EXERCISE OBJECTIVE: Scan the entries and state how many lines contain "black". Write no other text.

(Dataset records)
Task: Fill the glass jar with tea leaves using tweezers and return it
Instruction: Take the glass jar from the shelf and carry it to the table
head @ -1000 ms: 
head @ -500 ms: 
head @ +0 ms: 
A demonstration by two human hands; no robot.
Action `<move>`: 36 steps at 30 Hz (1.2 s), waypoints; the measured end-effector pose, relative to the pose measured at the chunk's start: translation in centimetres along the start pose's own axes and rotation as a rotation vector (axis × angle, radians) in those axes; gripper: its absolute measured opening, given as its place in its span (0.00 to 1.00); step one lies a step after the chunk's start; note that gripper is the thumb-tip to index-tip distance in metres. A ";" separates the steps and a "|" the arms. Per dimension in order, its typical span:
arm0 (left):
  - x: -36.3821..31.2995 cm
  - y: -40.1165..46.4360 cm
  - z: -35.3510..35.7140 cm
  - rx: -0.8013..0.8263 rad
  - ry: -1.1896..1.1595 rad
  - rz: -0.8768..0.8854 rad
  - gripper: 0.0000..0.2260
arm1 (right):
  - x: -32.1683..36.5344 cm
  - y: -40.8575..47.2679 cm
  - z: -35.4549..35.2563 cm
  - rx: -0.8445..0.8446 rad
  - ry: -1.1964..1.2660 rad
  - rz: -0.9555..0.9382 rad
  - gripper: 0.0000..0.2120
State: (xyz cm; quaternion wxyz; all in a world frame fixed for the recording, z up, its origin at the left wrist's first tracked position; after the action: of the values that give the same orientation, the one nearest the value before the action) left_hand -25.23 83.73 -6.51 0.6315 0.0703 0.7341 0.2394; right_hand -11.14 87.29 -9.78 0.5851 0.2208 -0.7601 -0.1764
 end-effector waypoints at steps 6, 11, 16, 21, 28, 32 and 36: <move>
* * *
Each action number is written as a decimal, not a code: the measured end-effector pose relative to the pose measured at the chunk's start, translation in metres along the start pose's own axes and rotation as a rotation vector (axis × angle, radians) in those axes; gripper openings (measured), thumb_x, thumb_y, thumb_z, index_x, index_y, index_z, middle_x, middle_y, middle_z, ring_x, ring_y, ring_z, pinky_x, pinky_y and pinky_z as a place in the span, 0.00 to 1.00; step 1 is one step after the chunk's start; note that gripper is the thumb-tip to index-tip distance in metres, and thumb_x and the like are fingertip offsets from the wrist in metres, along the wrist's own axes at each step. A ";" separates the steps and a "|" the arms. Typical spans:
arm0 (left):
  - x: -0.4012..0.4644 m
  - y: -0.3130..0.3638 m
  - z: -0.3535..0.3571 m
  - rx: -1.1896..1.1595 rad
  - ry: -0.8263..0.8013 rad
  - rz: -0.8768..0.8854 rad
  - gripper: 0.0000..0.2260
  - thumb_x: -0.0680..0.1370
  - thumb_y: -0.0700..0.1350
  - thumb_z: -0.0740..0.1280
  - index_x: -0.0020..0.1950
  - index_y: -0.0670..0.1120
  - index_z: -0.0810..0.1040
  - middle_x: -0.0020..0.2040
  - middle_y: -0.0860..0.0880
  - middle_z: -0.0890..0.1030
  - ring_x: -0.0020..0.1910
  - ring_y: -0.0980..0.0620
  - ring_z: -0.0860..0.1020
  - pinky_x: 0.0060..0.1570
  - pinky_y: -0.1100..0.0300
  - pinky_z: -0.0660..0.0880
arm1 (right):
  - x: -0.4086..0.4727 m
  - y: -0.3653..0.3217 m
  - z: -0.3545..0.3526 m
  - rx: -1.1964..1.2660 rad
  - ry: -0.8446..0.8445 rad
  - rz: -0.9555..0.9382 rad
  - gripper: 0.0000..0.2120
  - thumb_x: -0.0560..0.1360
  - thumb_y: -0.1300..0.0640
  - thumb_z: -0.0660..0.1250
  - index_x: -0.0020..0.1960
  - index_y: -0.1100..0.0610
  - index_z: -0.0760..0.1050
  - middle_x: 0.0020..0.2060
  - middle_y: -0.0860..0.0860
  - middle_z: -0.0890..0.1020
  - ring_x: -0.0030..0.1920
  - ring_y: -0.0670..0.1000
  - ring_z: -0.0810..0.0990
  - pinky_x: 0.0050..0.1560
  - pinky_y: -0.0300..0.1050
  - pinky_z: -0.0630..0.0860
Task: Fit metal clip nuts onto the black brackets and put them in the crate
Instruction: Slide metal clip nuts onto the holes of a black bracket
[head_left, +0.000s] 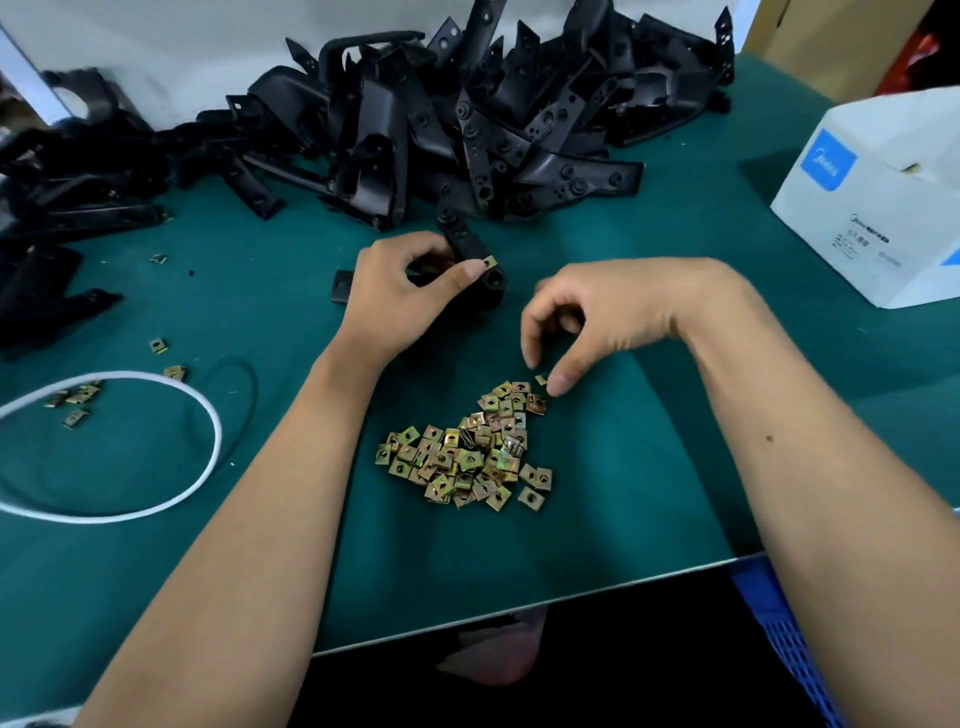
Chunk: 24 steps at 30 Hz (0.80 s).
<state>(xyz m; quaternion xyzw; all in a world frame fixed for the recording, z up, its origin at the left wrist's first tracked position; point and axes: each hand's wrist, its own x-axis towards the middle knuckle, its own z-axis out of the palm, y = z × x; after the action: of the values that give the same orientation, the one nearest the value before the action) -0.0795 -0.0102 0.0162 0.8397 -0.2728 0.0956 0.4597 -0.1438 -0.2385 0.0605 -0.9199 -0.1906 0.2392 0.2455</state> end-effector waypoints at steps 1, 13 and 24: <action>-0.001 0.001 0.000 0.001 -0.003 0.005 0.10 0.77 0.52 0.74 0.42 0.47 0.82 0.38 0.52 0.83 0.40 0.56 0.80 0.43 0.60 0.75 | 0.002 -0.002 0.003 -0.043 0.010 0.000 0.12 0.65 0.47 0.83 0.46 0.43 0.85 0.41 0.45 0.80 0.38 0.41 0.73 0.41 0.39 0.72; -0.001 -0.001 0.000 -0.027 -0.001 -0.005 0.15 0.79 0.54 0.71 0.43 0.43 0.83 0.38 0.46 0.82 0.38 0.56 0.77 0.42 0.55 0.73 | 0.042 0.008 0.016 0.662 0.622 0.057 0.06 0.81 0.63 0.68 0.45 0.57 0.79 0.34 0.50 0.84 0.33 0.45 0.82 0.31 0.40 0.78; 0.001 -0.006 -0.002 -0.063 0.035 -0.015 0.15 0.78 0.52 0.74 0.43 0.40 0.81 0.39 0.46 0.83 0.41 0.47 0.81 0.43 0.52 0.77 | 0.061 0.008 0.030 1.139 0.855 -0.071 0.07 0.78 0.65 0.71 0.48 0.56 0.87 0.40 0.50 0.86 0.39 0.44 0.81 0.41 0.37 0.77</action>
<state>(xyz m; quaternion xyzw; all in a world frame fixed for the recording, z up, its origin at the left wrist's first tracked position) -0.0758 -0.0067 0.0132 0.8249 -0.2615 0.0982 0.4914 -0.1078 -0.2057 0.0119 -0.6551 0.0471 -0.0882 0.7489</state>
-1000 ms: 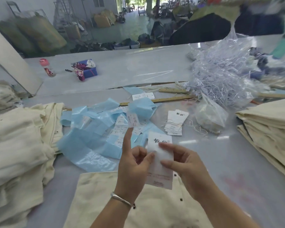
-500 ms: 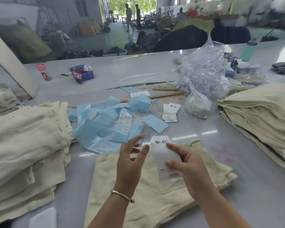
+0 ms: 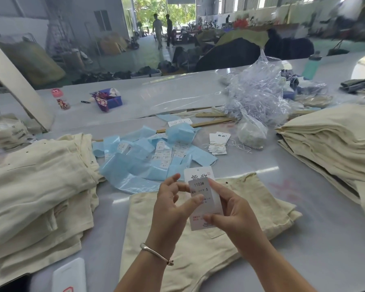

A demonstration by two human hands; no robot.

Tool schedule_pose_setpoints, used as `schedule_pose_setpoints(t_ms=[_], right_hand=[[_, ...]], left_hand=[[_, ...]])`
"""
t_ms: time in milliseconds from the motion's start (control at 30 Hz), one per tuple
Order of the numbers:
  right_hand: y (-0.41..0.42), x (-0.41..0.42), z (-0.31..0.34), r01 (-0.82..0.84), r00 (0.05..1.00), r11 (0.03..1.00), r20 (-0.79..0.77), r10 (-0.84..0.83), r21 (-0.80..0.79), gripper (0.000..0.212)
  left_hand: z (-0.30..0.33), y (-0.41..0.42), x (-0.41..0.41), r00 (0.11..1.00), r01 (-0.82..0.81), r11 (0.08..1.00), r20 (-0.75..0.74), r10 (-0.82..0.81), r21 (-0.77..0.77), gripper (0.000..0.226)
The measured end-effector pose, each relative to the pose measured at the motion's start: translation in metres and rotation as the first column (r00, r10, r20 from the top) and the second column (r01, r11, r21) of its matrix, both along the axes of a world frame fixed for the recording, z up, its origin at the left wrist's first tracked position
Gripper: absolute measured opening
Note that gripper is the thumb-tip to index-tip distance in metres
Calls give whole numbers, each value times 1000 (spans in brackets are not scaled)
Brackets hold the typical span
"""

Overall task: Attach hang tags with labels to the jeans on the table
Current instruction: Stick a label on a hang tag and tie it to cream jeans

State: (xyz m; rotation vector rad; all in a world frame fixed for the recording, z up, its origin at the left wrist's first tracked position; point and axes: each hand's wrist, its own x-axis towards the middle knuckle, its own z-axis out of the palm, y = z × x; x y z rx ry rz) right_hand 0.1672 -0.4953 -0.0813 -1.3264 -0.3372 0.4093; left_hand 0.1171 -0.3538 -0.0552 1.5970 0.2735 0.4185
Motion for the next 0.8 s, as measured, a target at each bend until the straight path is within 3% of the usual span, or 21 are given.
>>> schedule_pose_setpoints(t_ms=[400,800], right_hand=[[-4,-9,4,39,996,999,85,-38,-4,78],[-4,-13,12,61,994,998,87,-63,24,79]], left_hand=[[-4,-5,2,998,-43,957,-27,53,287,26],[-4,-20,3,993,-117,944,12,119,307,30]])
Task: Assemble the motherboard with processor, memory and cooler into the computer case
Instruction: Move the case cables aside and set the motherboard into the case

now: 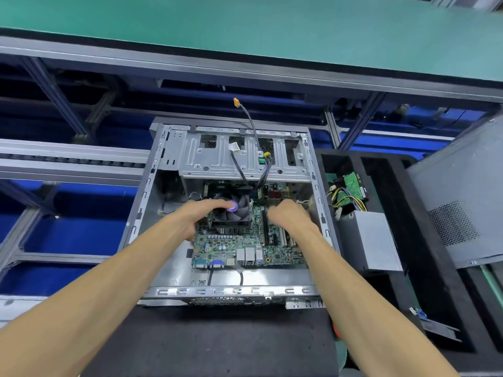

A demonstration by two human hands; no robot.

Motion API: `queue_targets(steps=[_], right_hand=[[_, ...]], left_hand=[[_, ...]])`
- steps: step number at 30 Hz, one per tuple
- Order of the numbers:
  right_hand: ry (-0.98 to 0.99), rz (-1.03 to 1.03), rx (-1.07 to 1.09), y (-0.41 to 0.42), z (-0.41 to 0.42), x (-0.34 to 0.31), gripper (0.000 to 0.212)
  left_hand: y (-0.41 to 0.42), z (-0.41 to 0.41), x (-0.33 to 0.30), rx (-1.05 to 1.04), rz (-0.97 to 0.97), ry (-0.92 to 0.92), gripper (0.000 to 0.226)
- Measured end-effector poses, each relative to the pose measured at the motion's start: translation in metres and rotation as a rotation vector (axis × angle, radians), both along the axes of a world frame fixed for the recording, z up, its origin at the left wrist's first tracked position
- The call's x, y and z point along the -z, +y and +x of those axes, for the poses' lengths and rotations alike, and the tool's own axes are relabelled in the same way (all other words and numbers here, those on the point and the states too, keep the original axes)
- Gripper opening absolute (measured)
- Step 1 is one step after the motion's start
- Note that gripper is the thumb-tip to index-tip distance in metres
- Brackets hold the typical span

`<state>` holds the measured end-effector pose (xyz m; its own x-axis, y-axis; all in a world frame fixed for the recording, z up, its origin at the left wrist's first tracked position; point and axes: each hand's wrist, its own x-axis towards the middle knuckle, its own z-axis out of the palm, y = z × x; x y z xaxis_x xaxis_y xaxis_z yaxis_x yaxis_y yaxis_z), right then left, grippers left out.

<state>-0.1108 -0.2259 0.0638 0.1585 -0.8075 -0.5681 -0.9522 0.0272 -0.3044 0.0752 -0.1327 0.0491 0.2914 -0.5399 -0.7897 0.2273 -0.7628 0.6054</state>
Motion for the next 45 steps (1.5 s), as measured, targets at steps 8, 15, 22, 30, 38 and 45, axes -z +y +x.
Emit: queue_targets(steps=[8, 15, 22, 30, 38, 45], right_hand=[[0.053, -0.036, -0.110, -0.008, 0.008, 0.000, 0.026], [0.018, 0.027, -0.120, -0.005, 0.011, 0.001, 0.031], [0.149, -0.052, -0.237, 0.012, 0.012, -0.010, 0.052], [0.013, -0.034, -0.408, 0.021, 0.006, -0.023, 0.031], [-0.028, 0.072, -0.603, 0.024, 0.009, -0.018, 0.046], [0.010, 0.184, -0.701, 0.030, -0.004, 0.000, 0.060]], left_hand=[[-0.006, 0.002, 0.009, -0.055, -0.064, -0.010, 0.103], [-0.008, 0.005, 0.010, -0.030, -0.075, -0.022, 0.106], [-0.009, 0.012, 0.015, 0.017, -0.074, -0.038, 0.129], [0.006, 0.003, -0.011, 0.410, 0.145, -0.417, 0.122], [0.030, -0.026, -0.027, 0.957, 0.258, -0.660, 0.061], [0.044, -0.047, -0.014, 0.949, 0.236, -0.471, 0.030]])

YOUR RESPONSE: 2